• PROBLEM DETAILS
Each line of the data below from the one holding "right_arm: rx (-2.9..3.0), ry" to the one holding "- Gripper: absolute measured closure", inclusive, is to be reproduced exactly; no other line belongs in the answer.

-=-=-

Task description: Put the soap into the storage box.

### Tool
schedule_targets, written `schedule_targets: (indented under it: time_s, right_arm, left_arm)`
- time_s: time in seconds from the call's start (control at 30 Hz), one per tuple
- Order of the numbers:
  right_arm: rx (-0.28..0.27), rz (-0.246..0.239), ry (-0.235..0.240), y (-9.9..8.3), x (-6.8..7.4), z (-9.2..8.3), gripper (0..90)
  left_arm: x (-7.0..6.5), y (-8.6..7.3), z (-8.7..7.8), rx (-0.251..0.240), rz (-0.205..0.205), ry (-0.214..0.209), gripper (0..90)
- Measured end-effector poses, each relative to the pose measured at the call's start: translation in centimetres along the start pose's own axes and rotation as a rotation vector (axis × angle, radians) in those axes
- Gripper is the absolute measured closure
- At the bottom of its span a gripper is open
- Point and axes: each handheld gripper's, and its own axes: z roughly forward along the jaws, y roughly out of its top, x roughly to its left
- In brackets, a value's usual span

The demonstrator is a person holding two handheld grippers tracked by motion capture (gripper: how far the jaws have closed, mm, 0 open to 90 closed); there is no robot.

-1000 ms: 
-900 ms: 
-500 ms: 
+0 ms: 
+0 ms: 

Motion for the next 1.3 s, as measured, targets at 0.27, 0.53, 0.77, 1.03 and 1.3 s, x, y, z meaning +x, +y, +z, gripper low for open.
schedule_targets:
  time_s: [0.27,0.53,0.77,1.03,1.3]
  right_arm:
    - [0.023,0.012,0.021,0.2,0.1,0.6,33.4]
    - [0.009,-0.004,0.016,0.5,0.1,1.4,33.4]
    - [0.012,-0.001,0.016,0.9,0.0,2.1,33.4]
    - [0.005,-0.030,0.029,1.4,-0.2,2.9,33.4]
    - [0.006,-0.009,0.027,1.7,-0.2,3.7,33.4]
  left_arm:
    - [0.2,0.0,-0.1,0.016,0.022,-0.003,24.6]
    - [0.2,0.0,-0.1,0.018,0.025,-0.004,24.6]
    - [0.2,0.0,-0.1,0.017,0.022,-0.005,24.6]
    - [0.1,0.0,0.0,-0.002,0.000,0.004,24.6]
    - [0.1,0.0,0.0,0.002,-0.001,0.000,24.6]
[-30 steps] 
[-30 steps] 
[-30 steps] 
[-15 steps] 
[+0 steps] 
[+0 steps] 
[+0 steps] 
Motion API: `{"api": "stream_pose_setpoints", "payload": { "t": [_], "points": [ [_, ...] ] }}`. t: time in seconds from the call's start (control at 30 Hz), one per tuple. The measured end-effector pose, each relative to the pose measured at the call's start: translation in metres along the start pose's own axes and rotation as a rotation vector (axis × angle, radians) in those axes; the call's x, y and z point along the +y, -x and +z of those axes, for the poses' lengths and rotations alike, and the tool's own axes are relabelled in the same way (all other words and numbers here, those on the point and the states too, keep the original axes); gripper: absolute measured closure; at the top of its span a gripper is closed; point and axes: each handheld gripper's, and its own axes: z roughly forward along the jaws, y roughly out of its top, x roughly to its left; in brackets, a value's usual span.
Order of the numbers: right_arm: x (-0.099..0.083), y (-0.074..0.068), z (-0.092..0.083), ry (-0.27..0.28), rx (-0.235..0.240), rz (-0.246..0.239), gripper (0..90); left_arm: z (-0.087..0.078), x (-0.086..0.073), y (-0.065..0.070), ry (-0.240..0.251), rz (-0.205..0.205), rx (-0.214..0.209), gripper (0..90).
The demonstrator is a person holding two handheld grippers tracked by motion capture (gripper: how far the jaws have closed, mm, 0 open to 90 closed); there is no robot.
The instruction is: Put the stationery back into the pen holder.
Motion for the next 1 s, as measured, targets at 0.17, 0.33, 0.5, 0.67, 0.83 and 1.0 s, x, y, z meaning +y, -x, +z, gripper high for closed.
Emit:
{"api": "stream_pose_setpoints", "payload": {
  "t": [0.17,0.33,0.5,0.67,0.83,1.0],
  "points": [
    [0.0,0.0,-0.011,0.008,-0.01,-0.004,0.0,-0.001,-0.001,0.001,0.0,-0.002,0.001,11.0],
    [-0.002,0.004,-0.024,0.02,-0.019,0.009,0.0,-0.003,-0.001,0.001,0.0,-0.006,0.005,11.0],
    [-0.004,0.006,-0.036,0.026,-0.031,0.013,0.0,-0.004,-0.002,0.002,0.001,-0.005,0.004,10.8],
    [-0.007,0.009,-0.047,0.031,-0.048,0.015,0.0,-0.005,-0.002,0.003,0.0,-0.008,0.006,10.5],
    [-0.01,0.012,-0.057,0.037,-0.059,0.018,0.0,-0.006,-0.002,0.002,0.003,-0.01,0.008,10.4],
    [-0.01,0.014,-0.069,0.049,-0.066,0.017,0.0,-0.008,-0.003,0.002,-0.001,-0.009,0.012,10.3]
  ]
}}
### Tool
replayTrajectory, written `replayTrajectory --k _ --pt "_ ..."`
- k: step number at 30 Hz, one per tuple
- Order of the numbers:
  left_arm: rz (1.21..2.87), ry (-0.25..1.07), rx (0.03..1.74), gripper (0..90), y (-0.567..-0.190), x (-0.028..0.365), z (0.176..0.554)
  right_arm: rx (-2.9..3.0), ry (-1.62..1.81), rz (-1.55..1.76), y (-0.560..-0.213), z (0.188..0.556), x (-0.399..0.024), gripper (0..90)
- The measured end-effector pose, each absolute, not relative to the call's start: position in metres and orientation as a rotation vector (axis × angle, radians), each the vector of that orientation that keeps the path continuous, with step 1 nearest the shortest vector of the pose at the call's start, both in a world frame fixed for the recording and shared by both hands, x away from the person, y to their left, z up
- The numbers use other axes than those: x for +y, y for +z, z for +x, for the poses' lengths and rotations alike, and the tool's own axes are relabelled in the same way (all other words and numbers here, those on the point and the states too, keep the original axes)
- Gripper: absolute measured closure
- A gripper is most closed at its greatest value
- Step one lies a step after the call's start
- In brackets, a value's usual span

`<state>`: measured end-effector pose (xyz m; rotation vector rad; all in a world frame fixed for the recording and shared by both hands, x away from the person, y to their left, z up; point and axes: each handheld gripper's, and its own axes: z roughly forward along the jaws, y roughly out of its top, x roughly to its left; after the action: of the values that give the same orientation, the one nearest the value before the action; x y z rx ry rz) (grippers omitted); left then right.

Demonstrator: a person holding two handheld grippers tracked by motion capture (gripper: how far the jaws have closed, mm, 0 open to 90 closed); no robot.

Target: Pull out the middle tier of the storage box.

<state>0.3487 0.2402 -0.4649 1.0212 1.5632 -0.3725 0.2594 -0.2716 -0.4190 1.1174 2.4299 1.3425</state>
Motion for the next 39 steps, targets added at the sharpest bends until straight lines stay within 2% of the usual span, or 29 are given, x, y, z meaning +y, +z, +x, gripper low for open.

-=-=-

• TASK ANSWER
  right_arm: rx (-2.9..3.0), ry (-1.62..1.81), rz (-1.55..1.76), y (-0.560..-0.213), z (0.188..0.556), x (-0.399..0.024), gripper (0..90)
- The measured end-effector pose, each absolute, not relative to the call's start: position in metres and orientation as a rotation vector (axis × angle, radians), each the vector of that orientation that keeps the path continuous, with step 1 nearest the shortest vector of the pose at the call's start, both in a world frame fixed for the recording and shared by both hands, x away from the person, y to their left, z up
- The numbers use other axes than those: x for +y, y for +z, z for +x, for the poses' lengths and rotations alike, and the tool's own axes are relabelled in the same way (all other words and numbers here, those on the point and the states too, keep the original axes)
- Gripper: absolute measured closure

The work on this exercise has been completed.